- [Aim of the exercise]: Please write out the full listing beneath this line exactly, skipping its images.

- [Record set]:
------------------------------------------------------------

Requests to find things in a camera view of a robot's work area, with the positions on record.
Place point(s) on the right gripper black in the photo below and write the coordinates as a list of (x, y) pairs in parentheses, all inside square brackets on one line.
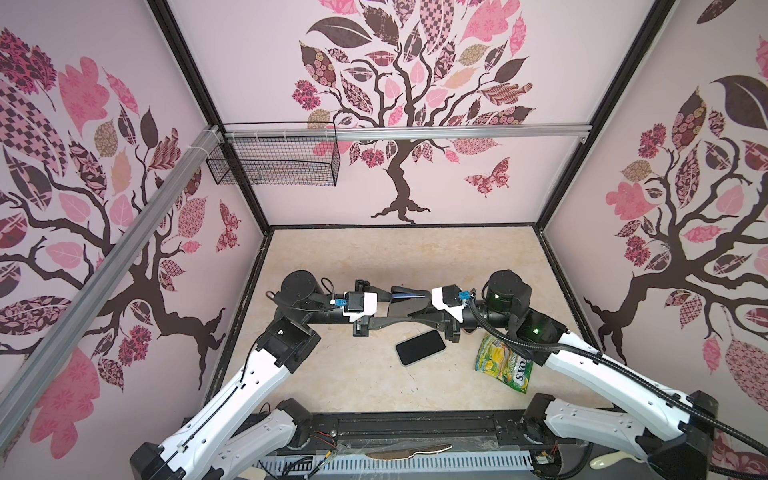
[(444, 323)]

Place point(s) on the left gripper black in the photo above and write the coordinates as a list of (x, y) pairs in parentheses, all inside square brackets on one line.
[(363, 330)]

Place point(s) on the black smartphone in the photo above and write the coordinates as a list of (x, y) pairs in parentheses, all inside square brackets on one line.
[(406, 302)]

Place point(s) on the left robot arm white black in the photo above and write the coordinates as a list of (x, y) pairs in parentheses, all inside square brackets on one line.
[(217, 442)]

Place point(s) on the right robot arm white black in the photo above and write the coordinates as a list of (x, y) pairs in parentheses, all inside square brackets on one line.
[(671, 431)]

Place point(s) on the black phone centre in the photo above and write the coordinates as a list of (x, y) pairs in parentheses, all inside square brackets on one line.
[(420, 347)]

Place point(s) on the green yellow candy bag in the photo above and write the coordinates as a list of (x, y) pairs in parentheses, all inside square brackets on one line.
[(497, 360)]

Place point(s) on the wooden knife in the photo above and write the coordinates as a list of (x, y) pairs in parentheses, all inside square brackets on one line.
[(409, 453)]

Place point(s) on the white spoon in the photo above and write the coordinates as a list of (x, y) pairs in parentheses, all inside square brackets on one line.
[(608, 460)]

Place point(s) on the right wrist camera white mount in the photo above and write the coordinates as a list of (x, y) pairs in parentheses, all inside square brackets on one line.
[(450, 299)]

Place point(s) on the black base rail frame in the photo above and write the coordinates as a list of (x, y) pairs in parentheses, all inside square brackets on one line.
[(331, 434)]

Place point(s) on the white perforated cable tray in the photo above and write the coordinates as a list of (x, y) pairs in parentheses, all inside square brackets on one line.
[(447, 462)]

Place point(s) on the aluminium rail back wall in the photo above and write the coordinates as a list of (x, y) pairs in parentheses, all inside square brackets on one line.
[(580, 131)]

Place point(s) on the aluminium rail wall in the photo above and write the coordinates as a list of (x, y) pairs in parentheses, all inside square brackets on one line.
[(22, 393), (580, 131)]

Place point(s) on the black wire basket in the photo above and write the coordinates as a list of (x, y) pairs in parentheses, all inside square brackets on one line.
[(277, 153)]

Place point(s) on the aluminium rail left wall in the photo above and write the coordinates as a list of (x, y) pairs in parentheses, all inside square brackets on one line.
[(22, 393)]

------------------------------------------------------------

- [Output of the exercise]:
Requests to find things in a camera view of a robot's work area, with the positions on record.
Place point(s) on the right gripper black in the photo below and write the coordinates as a list of (x, y) pairs in parentheses, all inside square brackets on one line.
[(444, 323)]

Place point(s) on the left gripper black in the photo above and write the coordinates as a list of (x, y) pairs in parentheses, all inside square brackets on one line.
[(363, 330)]

Place point(s) on the black smartphone in the photo above and write the coordinates as a list of (x, y) pairs in parentheses, all inside square brackets on one line.
[(406, 302)]

Place point(s) on the left robot arm white black in the photo above and write the coordinates as a list of (x, y) pairs in parentheses, all inside square brackets on one line.
[(217, 442)]

Place point(s) on the right robot arm white black in the photo above and write the coordinates as a list of (x, y) pairs in parentheses, all inside square brackets on one line.
[(671, 431)]

Place point(s) on the black phone centre in the photo above and write the coordinates as a list of (x, y) pairs in parentheses, all inside square brackets on one line.
[(420, 347)]

Place point(s) on the green yellow candy bag in the photo above and write the coordinates as a list of (x, y) pairs in parentheses, all inside square brackets on one line.
[(497, 360)]

Place point(s) on the wooden knife in the photo above and write the coordinates as a list of (x, y) pairs in parentheses, all inside square brackets on one line.
[(409, 453)]

Place point(s) on the white spoon in the photo above and write the coordinates as a list of (x, y) pairs in parentheses, all inside square brackets on one line.
[(608, 460)]

Place point(s) on the right wrist camera white mount in the photo above and write the coordinates as a list of (x, y) pairs in parentheses, all inside square brackets on one line.
[(450, 299)]

Place point(s) on the black base rail frame in the photo above and write the coordinates as a list of (x, y) pairs in parentheses, all inside square brackets on one line.
[(331, 434)]

Place point(s) on the white perforated cable tray in the photo above and write the coordinates as a list of (x, y) pairs in parentheses, all inside square brackets on one line.
[(447, 462)]

Place point(s) on the aluminium rail back wall in the photo above and write the coordinates as a list of (x, y) pairs in parentheses, all inside square brackets on one line.
[(580, 131)]

Place point(s) on the aluminium rail wall in the photo above and write the coordinates as a list of (x, y) pairs in parentheses, all inside square brackets on one line.
[(22, 393), (580, 131)]

Place point(s) on the black wire basket in the photo above and write the coordinates as a list of (x, y) pairs in parentheses, all inside square brackets on one line.
[(277, 153)]

Place point(s) on the aluminium rail left wall in the photo above and write the coordinates as a list of (x, y) pairs in parentheses, all inside square brackets on one line.
[(22, 393)]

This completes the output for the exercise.